わが国では精神障害者の精神科病院への入院期間が極めて長期化しており、人権問題として解決しなければならない大きな課題となっています。比較すると癌患者及びその家族の絶望は大きいですが、それに勝るとも劣らないものとして精神障害者及びその家族は蒙っている極めて困難な境遇があり、人権問題となっています。
愛知県弁護士会は精神保健相談員の名簿をつくり、精神科病院に入院中の患者から要請を受けて、精神科病院内の処遇について相談に応じ、相談に続いて退院請求の代理人となる事業に取り組んでいます。私も精神保健相談員の1人です。
2019/04~2020/3の1年間で、愛知県弁護士会が受けた精神保健相談は130件でした。相談者を入院期間ごとに区分けすると、入院1月以下が50人(20%)、1月より長期~3年未満が37人(28.5%)、3年以上が17人(13%)、入院期間不明26人(20%、これは以下の分析からは除外されます。)でした。
精神科以外の病気や疾病で入院するときはそのほとんどが患者の自由意思によっています。しかし、精神科病院の場合は、自由意思による入院(任意入院といいます。)は少なく、ほとんどは患者の意思に反する強制入院です。そして、強制入院には、都道府県知事の命令によって入院する措置入院、親族等の同意をえて入院させる保護入院、医療観察法による裁判所の命令による入院の3つがあります。130件の精神保健相談では、措置入院は18人(13.8%)、保護入院は100人(77%)、医療観察法による入院が2人(1.5%)でした。任意入院は10人(8%)です。
注意すべきは親族等の同意をえて入院させる保護入院も強制入院であるということです。保護入院が圧倒的に多くなっています。ここに、精神障害者の入院がもつ問題点があります。
精神障害者の医療と福祉を所管する法律は、精神保健法および精神障害者福祉に関する法律ですが、精神科病院に強制入院させられている患者の人権保障の観点から、退院請求という制度が定められています。各都道府県(政令指定都市を含む)には精神医療保健審査会が設置され、患者からの退院請求に対し退院を認めるか否か判断することになっています。
私たち精神保健相談員は患者の要請を受けて、代理人として退院請求をします。
2019/04~2020/3の1年間の相談活動について特に退院請求の側面から見てみます。
(入院期間1月以下の相談事例)
入院期間1月以下の50人のうち、1週間以内の相談者は12件で、うち5件は退院が予定されており、そのうち退院請求したのは2件です。
1週間以上1月以下の38件のうち任意入院への切替が2件です。退院の可能性があるのが6件で、そのうち退院請求は1件です。
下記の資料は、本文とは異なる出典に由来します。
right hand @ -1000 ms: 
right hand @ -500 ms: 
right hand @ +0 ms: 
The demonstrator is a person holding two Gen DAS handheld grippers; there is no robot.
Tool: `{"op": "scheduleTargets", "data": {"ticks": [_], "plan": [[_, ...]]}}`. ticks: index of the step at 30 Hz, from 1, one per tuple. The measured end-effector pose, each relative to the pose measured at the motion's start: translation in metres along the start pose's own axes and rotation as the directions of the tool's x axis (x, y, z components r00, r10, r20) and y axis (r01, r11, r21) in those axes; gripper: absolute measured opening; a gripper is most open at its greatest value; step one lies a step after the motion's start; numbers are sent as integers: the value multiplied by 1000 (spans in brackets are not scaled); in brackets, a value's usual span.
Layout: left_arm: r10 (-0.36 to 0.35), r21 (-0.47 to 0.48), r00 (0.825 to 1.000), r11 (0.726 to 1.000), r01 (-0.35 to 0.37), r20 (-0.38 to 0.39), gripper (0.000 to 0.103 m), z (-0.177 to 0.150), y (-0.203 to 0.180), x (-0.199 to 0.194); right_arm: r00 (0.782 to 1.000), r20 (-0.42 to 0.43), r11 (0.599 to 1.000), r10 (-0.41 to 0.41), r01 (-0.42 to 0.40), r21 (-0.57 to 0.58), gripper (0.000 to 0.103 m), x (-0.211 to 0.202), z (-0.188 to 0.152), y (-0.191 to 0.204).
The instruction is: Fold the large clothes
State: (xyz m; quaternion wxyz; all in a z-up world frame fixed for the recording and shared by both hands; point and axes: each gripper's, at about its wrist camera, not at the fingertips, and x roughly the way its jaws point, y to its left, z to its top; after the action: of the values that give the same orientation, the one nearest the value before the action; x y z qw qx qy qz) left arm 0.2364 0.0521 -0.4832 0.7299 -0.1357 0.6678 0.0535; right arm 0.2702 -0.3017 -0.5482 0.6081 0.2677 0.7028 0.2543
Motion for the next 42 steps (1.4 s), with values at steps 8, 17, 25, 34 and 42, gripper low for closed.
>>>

すなわち、入院後1月以内という短期間の間に、精神保健相談がされたケースでは、比較的多くの退院となっています。
(入院期間3年以上の相談事例)
入院が3年以上の17人について見ます。
10年以上の極めて長期入院の8件のうち、退院が想定されていないと思われる相談事例が5件です(ただし、2件は患者本人は退院を望んでいます。)。その余は3件については、2件は退院請求したが、退院は実現していません。患者は退院後1人の生活を希望していました(もっとも受け入れる親族もありませんでした。)。1件は患者から退院請求の依頼が弁護士になされたが請求に至らなかった事例です。
(入院期間1月より長期~3年未満の相談事例)
37人(28.5%)ですが、退院請求がなされた数は8件で、すべて退院請求は認められていません。
(まとめ)
入院期間1月以下の事例以外は、退院請求は機能していない実態がありました。
そして、長期入院の事例ではそもそも退院ということ事態が想定されていない実態があります。
さる2023年(令和5年)2月4日(土)に、愛知県弁護士会で、精神医療審査会に対する退院請求の活動について、全国の弁護士150人が集まって(ウェブ参加併用)、経験交流会が行われました。私はその経験交流会で、前述した愛知県弁護士会の精神保健相談活動について報告しました。また、私自身が取り扱った事例を報告しました。
私の取り扱った事例は、15年間ほど精神科病院に強制入院していた患者が、自分も40歳を超えたので退院したいというものでした。愛知県精神医療審査会は、強制入院である保護入院から任意入院にするよう命じました。しかし、既に両親も老齢となり引き受ける力がなくすぐには退院に至らず、数年後に地域移行制度を利用して退院となりました。
井の中の蛙、大海を知らずという諺があります。経験交流集会では、10グループ以上に分かれてケースメッソドによる討論をし、各グループ間の意見交換が行われました。全国の仲間の報告、意見を聞いていて、広い見方、新しい見方、勇気をいただきました。